▶ _PROBLEM TO WORK ON_
Please copy each line of the data that includes the string "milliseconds".

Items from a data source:

══════════════════════════════

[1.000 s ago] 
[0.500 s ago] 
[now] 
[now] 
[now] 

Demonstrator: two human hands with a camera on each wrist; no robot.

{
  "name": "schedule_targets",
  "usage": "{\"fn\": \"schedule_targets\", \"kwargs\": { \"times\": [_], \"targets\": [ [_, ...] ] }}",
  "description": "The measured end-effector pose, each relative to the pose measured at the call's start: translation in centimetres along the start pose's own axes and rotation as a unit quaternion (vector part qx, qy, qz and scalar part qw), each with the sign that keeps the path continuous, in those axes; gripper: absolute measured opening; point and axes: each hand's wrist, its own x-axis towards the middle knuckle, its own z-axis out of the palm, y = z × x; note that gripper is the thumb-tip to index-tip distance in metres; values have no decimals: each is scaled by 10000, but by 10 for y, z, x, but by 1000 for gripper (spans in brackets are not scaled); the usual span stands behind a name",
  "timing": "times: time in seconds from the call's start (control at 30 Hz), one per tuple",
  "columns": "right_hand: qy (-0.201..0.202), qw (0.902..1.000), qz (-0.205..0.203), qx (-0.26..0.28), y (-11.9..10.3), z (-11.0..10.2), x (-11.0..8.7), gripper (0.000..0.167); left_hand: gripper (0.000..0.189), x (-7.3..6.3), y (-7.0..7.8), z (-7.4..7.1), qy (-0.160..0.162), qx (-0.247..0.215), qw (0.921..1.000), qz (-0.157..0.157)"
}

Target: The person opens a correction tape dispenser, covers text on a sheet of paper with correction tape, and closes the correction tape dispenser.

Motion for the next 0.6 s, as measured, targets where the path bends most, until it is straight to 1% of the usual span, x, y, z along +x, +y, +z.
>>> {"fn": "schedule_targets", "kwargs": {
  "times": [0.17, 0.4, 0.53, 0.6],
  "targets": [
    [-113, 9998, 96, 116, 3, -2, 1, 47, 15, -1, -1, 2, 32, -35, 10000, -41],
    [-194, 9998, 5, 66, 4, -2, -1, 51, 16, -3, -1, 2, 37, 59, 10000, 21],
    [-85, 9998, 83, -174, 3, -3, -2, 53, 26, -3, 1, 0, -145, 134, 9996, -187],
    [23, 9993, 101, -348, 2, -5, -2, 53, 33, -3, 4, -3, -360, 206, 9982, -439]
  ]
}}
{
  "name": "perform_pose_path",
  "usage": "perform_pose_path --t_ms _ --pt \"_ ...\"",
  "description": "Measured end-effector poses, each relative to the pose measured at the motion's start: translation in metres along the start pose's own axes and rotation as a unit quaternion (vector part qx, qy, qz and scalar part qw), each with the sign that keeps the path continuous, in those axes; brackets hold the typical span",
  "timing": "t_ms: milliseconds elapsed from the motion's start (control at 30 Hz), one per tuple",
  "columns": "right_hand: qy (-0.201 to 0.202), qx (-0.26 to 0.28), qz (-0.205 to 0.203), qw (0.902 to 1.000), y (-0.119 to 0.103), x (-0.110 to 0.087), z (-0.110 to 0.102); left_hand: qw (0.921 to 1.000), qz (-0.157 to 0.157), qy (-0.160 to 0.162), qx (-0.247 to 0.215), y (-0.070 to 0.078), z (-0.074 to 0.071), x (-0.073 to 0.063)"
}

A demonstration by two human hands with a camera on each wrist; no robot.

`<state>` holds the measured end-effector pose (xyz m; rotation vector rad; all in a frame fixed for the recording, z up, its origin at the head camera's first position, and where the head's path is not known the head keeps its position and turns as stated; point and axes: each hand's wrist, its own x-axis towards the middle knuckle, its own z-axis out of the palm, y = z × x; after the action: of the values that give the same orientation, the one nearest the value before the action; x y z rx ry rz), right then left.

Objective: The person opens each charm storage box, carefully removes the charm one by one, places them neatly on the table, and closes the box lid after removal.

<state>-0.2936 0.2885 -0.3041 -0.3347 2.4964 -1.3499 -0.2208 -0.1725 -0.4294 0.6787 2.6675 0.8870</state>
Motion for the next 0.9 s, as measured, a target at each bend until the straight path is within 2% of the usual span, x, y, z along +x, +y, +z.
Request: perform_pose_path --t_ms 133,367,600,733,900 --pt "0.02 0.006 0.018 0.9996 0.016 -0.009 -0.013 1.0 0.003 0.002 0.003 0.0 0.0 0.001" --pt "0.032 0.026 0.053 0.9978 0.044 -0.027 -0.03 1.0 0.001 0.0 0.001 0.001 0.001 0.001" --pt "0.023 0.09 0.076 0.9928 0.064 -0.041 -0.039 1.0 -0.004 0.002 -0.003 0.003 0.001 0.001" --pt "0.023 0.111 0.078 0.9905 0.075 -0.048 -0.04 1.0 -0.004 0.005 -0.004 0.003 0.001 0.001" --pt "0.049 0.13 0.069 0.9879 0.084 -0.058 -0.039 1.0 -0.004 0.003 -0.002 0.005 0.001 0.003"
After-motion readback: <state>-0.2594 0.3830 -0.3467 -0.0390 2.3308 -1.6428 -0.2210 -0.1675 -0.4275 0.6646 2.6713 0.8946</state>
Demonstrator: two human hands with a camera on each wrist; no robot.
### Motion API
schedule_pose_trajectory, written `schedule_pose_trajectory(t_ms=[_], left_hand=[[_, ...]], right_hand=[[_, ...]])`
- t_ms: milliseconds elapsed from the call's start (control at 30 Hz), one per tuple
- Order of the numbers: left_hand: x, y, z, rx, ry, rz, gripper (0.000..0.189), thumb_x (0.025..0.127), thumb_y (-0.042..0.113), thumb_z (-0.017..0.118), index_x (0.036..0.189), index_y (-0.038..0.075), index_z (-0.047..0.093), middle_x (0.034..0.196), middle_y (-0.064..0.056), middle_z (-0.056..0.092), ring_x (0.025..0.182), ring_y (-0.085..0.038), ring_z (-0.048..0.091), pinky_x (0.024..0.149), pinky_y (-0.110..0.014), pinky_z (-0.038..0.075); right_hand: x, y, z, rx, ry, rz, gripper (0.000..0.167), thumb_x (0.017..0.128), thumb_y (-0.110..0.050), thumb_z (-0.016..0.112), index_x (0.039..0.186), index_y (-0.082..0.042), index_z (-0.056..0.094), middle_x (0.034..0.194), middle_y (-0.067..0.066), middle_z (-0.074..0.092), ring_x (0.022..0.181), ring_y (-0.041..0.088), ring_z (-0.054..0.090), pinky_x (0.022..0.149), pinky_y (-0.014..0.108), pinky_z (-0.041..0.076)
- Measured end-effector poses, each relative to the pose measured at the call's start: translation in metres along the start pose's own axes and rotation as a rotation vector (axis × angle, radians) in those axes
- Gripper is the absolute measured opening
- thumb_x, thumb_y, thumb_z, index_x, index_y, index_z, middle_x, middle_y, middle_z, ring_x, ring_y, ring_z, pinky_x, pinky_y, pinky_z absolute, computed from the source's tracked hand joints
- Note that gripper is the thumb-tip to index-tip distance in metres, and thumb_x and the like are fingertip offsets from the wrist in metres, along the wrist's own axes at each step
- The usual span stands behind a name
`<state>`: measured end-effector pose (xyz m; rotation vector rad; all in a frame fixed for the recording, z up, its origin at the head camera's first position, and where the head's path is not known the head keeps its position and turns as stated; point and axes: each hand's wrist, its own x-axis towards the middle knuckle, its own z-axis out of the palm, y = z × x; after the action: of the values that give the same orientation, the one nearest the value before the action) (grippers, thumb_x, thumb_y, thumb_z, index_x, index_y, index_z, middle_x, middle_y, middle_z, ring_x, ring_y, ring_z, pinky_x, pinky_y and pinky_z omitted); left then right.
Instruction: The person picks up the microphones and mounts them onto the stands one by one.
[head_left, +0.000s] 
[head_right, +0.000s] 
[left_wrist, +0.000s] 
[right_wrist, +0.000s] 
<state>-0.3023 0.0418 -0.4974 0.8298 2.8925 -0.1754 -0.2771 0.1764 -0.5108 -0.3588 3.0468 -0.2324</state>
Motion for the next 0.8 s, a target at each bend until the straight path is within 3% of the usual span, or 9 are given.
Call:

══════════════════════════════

▶ _ANSWER TO THIS PROBLEM_
  "timing": "t_ms: milliseconds elapsed from the motion's start (control at 30 Hz), one per tuple",
- t_ms: milliseconds elapsed from the call's start (control at 30 Hz), one per tuple

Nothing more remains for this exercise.